__Task statement__. Go through the records below and report each line with "black" in it.

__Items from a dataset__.
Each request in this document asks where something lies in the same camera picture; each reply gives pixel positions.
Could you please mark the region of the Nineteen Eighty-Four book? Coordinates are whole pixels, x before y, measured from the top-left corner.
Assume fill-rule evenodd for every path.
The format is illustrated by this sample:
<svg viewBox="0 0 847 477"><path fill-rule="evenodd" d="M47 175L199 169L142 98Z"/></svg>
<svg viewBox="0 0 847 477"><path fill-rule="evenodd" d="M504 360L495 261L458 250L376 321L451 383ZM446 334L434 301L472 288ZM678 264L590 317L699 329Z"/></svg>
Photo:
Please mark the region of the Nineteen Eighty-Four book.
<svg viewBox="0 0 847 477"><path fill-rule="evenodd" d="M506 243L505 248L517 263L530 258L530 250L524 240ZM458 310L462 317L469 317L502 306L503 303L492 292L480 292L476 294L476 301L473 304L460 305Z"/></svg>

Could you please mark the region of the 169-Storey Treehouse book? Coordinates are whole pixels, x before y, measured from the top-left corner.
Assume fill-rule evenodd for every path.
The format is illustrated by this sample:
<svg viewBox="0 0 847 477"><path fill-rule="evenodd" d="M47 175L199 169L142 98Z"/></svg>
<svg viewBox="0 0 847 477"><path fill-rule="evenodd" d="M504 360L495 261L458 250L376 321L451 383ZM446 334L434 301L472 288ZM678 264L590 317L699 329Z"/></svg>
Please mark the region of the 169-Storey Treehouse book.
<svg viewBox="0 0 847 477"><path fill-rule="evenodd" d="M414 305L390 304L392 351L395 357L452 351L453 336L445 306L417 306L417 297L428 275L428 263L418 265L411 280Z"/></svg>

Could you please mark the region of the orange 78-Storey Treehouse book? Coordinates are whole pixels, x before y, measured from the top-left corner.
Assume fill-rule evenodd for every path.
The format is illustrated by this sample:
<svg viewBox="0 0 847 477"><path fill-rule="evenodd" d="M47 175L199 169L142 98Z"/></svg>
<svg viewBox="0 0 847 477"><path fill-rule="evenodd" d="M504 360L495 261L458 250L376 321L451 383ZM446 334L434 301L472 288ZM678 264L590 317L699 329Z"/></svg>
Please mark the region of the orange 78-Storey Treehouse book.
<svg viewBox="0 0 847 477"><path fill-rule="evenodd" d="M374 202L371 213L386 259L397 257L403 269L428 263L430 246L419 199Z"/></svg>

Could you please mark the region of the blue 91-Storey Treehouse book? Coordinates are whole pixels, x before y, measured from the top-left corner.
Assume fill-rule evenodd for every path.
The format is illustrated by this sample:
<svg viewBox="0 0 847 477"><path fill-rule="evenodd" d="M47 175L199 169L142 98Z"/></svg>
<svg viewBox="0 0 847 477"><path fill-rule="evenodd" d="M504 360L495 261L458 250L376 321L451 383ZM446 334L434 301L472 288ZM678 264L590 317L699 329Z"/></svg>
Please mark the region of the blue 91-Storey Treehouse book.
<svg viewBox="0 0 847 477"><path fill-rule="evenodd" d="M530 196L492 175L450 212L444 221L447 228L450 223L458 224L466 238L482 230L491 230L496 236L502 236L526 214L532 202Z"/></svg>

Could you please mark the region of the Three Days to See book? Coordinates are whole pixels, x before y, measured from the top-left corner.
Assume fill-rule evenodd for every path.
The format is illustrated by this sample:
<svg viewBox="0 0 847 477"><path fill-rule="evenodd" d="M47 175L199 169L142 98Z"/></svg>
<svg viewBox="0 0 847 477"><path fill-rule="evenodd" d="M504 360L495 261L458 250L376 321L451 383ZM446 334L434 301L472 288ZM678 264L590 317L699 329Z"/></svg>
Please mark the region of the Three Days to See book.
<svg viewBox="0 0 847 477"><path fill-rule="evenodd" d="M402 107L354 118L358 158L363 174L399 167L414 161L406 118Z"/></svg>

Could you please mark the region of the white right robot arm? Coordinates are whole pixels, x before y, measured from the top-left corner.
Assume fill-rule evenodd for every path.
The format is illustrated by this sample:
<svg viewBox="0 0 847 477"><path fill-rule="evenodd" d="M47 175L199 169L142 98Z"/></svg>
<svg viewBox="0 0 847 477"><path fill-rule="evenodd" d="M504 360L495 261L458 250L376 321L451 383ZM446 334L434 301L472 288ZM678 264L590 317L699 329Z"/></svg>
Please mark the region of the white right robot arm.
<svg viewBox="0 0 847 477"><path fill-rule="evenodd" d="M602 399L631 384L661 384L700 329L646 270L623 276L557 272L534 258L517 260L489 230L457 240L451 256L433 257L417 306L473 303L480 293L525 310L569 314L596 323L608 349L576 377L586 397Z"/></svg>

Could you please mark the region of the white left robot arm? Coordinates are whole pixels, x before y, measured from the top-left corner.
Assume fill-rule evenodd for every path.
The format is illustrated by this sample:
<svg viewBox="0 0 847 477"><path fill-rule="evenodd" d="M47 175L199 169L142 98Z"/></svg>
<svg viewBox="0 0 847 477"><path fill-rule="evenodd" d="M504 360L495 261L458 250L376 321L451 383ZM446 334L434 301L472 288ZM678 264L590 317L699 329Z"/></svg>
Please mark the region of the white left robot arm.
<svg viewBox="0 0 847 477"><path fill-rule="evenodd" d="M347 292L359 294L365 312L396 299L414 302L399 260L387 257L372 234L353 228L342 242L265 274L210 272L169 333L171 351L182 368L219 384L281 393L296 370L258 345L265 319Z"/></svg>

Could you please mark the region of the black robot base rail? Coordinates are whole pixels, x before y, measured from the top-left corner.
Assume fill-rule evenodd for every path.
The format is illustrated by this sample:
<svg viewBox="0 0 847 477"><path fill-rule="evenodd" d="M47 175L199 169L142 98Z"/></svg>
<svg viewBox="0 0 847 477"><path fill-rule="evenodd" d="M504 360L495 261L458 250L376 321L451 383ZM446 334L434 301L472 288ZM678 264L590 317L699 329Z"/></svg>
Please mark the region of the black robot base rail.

__Your solution__.
Could you please mark the region of the black robot base rail? Coordinates are whole pixels, x before y, measured from the top-left corner.
Please mark the region of the black robot base rail.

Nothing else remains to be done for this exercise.